◆ Work item:
Give back, word for word, the line that contains "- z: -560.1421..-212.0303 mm" and every line that follows it in the data below.

◆ Data section:

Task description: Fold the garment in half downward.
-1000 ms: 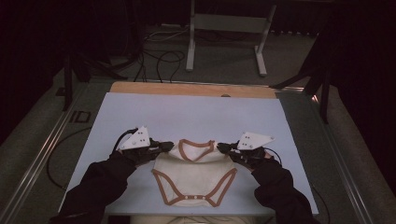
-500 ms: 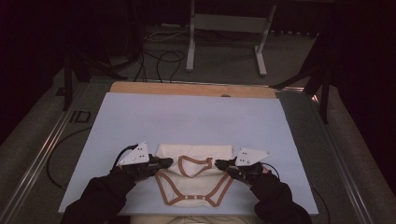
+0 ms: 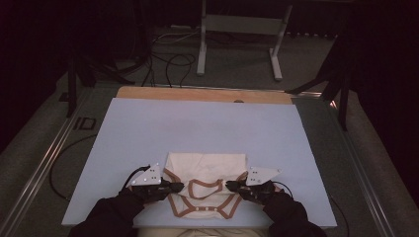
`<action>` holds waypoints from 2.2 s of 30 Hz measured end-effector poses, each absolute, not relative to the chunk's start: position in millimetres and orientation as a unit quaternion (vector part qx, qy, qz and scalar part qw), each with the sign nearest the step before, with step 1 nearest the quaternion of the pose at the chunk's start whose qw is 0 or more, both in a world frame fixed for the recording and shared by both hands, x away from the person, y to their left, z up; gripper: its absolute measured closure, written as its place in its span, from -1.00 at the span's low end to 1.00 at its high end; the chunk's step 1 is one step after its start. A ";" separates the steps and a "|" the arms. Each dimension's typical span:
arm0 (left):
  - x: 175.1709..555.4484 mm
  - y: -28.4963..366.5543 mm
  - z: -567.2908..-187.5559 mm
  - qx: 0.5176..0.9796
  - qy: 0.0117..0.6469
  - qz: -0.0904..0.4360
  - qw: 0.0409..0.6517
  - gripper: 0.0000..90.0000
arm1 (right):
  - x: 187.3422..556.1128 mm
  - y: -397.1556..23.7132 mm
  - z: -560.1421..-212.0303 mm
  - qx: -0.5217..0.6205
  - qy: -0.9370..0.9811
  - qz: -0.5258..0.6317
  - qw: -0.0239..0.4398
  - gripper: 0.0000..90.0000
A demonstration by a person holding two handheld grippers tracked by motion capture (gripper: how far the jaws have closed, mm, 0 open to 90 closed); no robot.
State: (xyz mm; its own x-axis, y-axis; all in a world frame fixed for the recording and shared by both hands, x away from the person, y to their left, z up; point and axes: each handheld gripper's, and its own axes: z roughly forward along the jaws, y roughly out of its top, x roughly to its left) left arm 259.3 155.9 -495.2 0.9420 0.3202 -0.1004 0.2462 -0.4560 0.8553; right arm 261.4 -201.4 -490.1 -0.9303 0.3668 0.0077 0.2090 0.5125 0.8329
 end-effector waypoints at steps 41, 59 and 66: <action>237.7 159.8 -497.6 0.864 0.141 0.012 0.483 -0.67 | 237.5 -210.3 -496.8 0.176 0.854 0.490 -0.006 -0.63; 253.9 158.7 -488.3 0.852 0.159 0.028 0.498 -0.99 | 259.0 -211.9 -487.4 0.175 0.853 0.492 0.027 -0.71; 257.7 159.4 -486.3 0.848 0.168 0.033 0.502 -0.99 | 268.8 -212.6 -482.4 0.176 0.851 0.494 0.037 -0.69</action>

◆ Solution to this exercise:
  - z: -560.1421..-212.0303 mm
  - qx: -0.5217..0.6205
  - qy: -0.9370..0.9811
  - qz: -0.5258..0.6317
  - qw: -0.0239..0.4398
  - gripper: 0.0000..90.0000
A demonstration by a person holding two handheld grippers tracked by motion capture (gripper: how far the jaws have closed, mm, 0 open to 90 closed); no robot.
State: (xyz mm; its own x-axis, y-axis; all in a world frame fixed for the recording and shared by both hands, x away from the person, y to their left, z up; point and axes: each handheld gripper's, and its own axes: z roughly forward along the jaws, y roughly out of its top, x roughly to its left) left arm 259.3 155.9 -495.2 0.9420 0.3202 -0.1004 0.2462 -0.4560 0.8553; right arm 261.4 -201.4 -490.1 -0.9303 0.3668 0.0077 0.2090 0.5125 0.8329
 end-effector waypoints at steps 41, 59 and 66: <action>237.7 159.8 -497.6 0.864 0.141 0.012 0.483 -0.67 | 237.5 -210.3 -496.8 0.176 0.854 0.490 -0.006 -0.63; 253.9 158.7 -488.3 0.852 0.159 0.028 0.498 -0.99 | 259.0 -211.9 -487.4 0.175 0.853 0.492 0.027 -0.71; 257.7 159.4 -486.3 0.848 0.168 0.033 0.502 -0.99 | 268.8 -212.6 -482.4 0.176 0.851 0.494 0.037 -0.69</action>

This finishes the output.